ASSIGNED TASK | All lines of the material should be given again exactly.

SUPPLIED DATA |
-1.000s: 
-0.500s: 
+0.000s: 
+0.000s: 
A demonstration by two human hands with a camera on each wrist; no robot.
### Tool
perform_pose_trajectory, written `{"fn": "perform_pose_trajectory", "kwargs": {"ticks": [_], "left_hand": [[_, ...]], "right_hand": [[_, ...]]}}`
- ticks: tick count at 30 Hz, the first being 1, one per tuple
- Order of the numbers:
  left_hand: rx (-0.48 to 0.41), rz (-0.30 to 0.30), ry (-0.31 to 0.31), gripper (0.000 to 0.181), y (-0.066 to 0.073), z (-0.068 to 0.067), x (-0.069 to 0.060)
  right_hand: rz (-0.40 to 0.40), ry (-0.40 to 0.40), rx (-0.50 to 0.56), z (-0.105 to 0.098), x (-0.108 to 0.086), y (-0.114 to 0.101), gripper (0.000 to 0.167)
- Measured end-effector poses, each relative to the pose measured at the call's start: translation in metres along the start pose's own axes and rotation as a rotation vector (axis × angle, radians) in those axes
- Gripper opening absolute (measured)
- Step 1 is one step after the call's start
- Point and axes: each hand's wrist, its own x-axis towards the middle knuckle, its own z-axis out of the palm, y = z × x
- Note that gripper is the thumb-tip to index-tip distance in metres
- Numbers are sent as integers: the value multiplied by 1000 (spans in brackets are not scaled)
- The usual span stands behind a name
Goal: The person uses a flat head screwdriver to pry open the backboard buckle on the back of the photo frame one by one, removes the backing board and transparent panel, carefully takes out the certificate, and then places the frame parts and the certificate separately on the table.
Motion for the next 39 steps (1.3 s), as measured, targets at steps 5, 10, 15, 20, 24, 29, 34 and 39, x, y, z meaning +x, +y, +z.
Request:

REPLY |
-1.000s: 
-0.500s: 
+0.000s: 
+0.000s: 
A demonstration by two human hands with a camera on each wrist; no robot.
### Tool
perform_pose_trajectory, written `{"fn": "perform_pose_trajectory", "kwargs": {"ticks": [_], "left_hand": [[_, ...]], "right_hand": [[_, ...]]}}`
- ticks: tick count at 30 Hz, the first being 1, one per tuple
- Order of the numbers:
  left_hand: rx (-0.48 to 0.41), rz (-0.30 to 0.30), ry (-0.31 to 0.31), gripper (0.000 to 0.181), y (-0.066 to 0.073), z (-0.068 to 0.067), x (-0.069 to 0.060)
  right_hand: rz (-0.40 to 0.40), ry (-0.40 to 0.40), rx (-0.50 to 0.56), z (-0.105 to 0.098), x (-0.108 to 0.086), y (-0.114 to 0.101), gripper (0.000 to 0.167)
- Measured end-effector poses, each relative to the pose measured at the call's start: translation in metres along the start pose's own axes and rotation as a rotation vector (axis × angle, radians) in those axes
- Gripper opening absolute (measured)
- Step 1 is one step after the call's start
- Point and axes: each hand's wrist, its own x-axis towards the middle knuckle, its own z-axis out of the palm, y = z × x
- Note that gripper is the thumb-tip to index-tip distance in metres
- Numbers are sent as integers: the value multiplied by 1000 (spans in brackets are not scaled)
- The usual span stands behind a name
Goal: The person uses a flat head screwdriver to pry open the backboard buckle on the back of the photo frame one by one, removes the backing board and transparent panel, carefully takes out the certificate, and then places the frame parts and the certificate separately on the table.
Motion for the next 39 steps (1.3 s), as measured, targets at steps 5, 10, 15, 20, 24, 29, 34 and 39, x, y, z meaning +x, +y, +z.
Request:

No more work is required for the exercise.